*Provided material*

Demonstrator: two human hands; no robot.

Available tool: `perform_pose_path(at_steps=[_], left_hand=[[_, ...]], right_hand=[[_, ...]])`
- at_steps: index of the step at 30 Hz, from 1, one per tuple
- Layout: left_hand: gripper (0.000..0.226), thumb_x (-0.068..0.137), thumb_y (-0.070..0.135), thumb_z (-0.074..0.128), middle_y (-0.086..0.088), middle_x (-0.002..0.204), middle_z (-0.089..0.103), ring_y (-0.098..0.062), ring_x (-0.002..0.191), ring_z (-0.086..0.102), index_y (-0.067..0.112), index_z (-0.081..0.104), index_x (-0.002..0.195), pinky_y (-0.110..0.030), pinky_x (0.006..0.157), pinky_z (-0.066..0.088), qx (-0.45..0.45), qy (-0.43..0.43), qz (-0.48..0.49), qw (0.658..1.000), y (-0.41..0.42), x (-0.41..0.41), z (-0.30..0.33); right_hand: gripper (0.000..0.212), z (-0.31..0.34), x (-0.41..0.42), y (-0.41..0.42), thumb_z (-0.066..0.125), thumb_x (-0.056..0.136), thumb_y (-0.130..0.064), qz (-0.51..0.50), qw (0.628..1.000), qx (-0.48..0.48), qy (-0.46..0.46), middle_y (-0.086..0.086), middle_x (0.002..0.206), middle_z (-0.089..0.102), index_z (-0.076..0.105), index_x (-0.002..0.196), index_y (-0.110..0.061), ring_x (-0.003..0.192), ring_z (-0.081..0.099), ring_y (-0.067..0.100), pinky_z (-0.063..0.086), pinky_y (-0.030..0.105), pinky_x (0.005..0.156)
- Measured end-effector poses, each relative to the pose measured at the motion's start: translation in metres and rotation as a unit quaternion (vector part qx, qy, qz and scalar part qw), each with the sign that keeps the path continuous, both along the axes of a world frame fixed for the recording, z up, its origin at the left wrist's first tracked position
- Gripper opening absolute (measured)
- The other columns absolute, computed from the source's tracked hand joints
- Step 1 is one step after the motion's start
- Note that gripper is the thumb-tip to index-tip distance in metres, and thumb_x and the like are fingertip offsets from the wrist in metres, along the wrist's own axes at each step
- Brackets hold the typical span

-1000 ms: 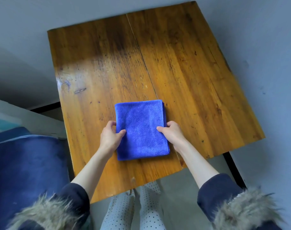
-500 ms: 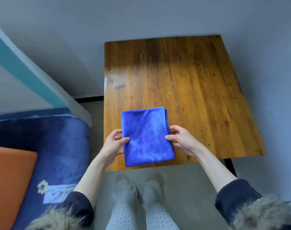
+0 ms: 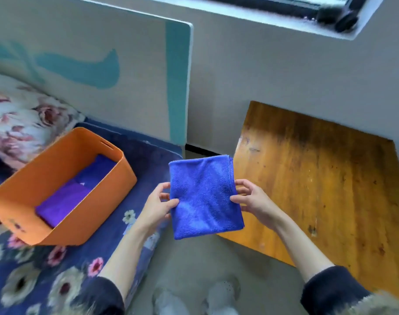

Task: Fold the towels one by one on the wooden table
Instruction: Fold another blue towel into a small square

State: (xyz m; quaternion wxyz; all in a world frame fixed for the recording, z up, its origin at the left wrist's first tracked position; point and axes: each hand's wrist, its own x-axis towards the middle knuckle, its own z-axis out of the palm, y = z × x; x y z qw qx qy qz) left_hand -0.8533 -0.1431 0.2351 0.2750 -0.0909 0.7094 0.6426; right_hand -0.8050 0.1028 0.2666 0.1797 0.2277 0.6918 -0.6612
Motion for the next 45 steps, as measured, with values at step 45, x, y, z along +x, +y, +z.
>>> perform_pose_path(at_steps=[45], left_hand=[[0.036, 0.089, 0.004, 0.054, -0.007, 0.102, 0.056, -0.029, 0.1, 0.057, 0.022, 0.043, 0.119, -0.049, 0.087, 0.051, -0.097, -0.2, 0.347, 0.911, -0.298, -0.237, -0.245]], right_hand=[[0.05, -0.226, -0.386, -0.425, 0.049, 0.082, -0.004, 0.434, 0.801, 0.412, 0.015, 0.012, 0.123, 0.057, 0.044, 0.131, -0.015, 0.113, 0.053, 0.033, 0.044, 0.033, 0.086]])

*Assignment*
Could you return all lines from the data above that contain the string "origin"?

*The answer*
- Measured end-effector poses, each relative to the pose measured at the motion's start: translation in metres and rotation as a unit quaternion (vector part qx, qy, qz and scalar part qw), each with the sign that keeps the path continuous, both along the axes of a world frame fixed for the recording, z up, its origin at the left wrist's first tracked position
State: (xyz m; quaternion wxyz; all in a world frame fixed for the recording, z up, its origin at the left wrist's first tracked position; point and axes: each hand's wrist, its own x-axis towards the middle knuckle, its own z-axis out of the palm, y = z × x; x y z qw qx qy qz) left_hand -0.8533 -0.1431 0.2351 0.2750 -0.0909 0.7094 0.6426; right_hand -0.8050 0.1028 0.2666 0.1797 0.2277 0.6918 -0.6612

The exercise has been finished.